In this way, the NPHI becomes a wisdom keeper of death’s true purpose - a knower of death - their own and another’s. Their way of knowing becomes subtly attuned to the vicissitudes of one who is encountering death and dying, as well as the emotional inquiries, wounds, and strengths that make themselves known at this time, 23. The ongoing relationship with death and dying, and its influence on the quality and satisfaction of life and living, plays a pivotal and unquestionable role in the developmental practice, research, and education of the discipline and directly impacts the quality of human caring that is delivered to those in need of nursing care, 24.

            The NPHI is invested in the budding consciousness and integrity of the “evolving Self;” a Self that is not separate from the people and the environment in which “health care” is currently practiced. The NPHI is a change agent within the collective organizational structure that determines the quality and dignity of EOL care. Within this framework, EOL care is no longer viewed as “end” care, but rather, death is engaged as a rite of passage, an evolutionary moment in the lives of all involved in care at the end of physical reality. The NPHI caring for families and patients facing death holds and honors a sacred approach and philosophy of death as a transformational moment of life; a non-medical event that often takes place inside our medical systems. Careful assessments of both self and system are necessary to assure the integration of this work occurs at individual, unit, and institutional levels in nurturing-healing ways.

            Self-reflection is essential to ensure that one is cared for and fully self-expressed, grounded in their capacity as a healing instrument, and able to support colleagues in the ongoing implementation of this work, 25. Systems awareness and needs assessments provide vital information for developing spiritually-supportive care environments, optimize physical and energetic settings for Conscious Dying intentionality, and further the dialogue of the role and implications of sacred EOL care delivery throughout modern health care infrastructures, 26.

Conscious Dying

            Conscious Dying concerns itself with the fragility and vulnerability of human beings facing EOL as we know it.
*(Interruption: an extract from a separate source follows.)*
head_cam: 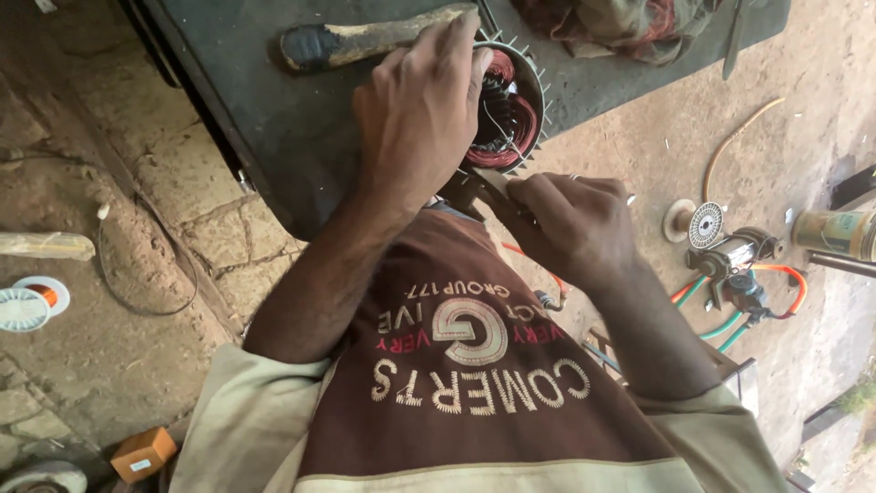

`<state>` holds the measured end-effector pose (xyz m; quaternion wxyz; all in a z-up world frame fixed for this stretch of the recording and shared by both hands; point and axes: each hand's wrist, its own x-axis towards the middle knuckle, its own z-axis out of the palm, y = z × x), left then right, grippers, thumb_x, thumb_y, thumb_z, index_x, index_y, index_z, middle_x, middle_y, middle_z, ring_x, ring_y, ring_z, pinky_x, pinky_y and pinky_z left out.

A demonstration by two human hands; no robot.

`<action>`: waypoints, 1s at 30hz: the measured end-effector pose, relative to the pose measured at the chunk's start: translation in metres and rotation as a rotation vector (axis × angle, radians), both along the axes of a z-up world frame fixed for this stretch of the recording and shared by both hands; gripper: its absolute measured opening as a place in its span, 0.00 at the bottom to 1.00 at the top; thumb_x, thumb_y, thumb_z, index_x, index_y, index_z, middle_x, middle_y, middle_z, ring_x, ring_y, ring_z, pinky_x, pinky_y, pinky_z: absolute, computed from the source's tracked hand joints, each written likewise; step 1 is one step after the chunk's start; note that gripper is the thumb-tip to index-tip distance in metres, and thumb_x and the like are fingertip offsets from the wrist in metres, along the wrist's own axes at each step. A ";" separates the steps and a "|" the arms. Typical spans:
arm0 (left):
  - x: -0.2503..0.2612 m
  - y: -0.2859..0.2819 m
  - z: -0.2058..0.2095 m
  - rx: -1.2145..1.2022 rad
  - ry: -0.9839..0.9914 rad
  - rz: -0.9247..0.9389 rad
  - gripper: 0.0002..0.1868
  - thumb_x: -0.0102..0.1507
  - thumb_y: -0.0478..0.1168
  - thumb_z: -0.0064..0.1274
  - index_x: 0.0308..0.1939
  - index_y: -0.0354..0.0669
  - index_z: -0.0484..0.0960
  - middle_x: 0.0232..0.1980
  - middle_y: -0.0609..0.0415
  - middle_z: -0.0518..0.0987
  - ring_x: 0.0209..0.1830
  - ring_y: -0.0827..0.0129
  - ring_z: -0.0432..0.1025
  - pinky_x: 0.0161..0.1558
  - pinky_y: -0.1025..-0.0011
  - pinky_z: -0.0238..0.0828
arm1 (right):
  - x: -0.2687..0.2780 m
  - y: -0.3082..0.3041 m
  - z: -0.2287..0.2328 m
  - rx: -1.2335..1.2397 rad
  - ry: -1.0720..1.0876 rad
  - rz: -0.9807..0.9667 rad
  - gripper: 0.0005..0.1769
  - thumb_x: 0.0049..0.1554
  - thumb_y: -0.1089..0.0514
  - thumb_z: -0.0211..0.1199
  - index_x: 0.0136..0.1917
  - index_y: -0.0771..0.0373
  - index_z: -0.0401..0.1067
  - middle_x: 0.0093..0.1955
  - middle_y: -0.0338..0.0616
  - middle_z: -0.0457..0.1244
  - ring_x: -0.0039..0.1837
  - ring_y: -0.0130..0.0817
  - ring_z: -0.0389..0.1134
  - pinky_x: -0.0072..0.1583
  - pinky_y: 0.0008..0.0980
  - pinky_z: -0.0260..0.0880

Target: The person manipulates a white wire and a metal electrical component with copper windings on a workbench. They thread the wire through the component, adjust it with their hands, and use a hammer and metal rod to tap the component.

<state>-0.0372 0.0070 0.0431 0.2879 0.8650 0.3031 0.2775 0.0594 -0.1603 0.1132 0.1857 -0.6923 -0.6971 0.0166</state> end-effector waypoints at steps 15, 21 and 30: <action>0.002 -0.001 -0.002 -0.018 0.014 0.008 0.20 0.73 0.48 0.51 0.64 0.39 0.75 0.58 0.45 0.83 0.47 0.48 0.82 0.40 0.54 0.81 | -0.028 0.016 -0.024 0.125 0.112 -0.301 0.25 0.58 0.55 0.79 0.34 0.61 0.63 0.25 0.41 0.58 0.26 0.32 0.61 0.32 0.35 0.60; 0.006 0.002 -0.004 -0.057 -0.073 0.004 0.18 0.75 0.47 0.50 0.63 0.41 0.75 0.56 0.46 0.83 0.48 0.51 0.82 0.47 0.55 0.81 | 0.037 -0.017 -0.012 0.121 0.236 -0.306 0.14 0.64 0.60 0.76 0.42 0.63 0.73 0.32 0.38 0.67 0.34 0.22 0.69 0.37 0.26 0.68; -0.016 -0.009 0.016 0.047 -0.224 -0.031 0.07 0.73 0.40 0.57 0.55 0.45 0.81 0.60 0.55 0.80 0.65 0.55 0.71 0.63 0.50 0.66 | 0.143 0.035 -0.056 0.209 0.112 -0.369 0.10 0.66 0.62 0.74 0.52 0.71 0.76 0.34 0.46 0.68 0.33 0.30 0.66 0.38 0.31 0.60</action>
Conscious Dying asks NPHIs to be the ones embracing the truth that, though death is often “managed” in medical systems, death itself, like birth, is not a medical event. Death is not the opposite of life. Death is the opposite of birth. Death and dying deserve to be held in such a way that the human being can face death and experience it as a rite of passage. Conscious Dying calls NPHIs to stand firmly with another who needs strength to face their earthly impermanence while their friends, family members, and clinicians may be all working toward extending life to the exclusion of quality. It can, and perhaps should, be assumed that the NPHI will be practicing Conscious Dying care in systems whose frameworks view death as a medical event to be overcome and whose priority is life over death at all costs. 

            This work is that of the human spirit; procuring and protecting spaces of safety for the patient’s expressive freedom at EOL and exploring the many subtle, energetic, and spiritual evolutionary dimensions possible for both nurse and patient throughout the processes of death and dying, 27. Estes (2011) provides a structured approach for the moral-ethical-spiritual foundation of Conscious Dying work; guiding points, known as the Conscious Dying Principles and Practices© (CDPs) (seen in Table 2), that root the SPD in a considerate, open-minded, and empathic mental-emotional-spiritual approach to EOL care, 27. There are powerful connections to be made between these principles/practices and Watson’s Caritas ProcessesTM, 28, (seen in Table 3) - the altruistic value system of human caring science; an extant nursing theory arising from the basic human need to be cared for and cared about. Conscious dying engages this human caring framework in articulating caregiver priorities at EOL and builds its educational pillars upon the transpersonal and unitary ontology of human caring science. One can readily observe the connections between the CDPs that promote self-care, emotional and spiritual support, and honoring others’ beliefs, and the moral/ethical values espoused by Watson’s Caritas ProcessesTM.

            Conscious Dying Education, through the CDPs and SERs, supports the creation of a nurse healer who becomes a true SPD – an end of life doula – who becomes confident in initiating relevant conversations regarding death and dying, emphasizing the importance of human-to-human connection during EOL, and stewarding in an experience of caring-healing consciousness. As a conscious steward of death, the SPD is present for the evolving needs of the patient and the intricacies of the five stages of death and dying: denial and isolation, anger, bargaining, depression, and acceptance, 29. The SPD allows for the experience of many healing intangibles, such as forgiveness, which is often confronted at EOL as the patient has the potential to move through forgiving self, other, body, God, parents, and world, and begins to align with intimate self-actualization through surrender of the ego-mind and reconnection to the source of unconditional love within, 30-32.

            Conscious Dying calls SPDs to provide presence in a way that goes beyond a “dignified” death;” to imagine that how one dies is the last great legacy and goes beyond the thought and sense of “dignity.” It asks those providing care at EOL to consider: If I am a clinician, how can I serve beyond “Do No Harm”? Beyond medical-curative care?  What would I want for myself and my loved ones? And further, what if how we die is the highest expression of our earthly journey? A best practice, if you will, of who we truly are? These reflections lead the SPD into the realms of subtle consciousness.

Subtle Energy Realms©

            “Death is an especially valuable time for transformation and healing. Some people say that the veil between the subtle realm and our physical reality is so thin that with awareness and preparation, we can enter it along with the one who is passing… If we are open, we can feel this enhanced, subtle energy field in the presence of the dying one…” 27(p16).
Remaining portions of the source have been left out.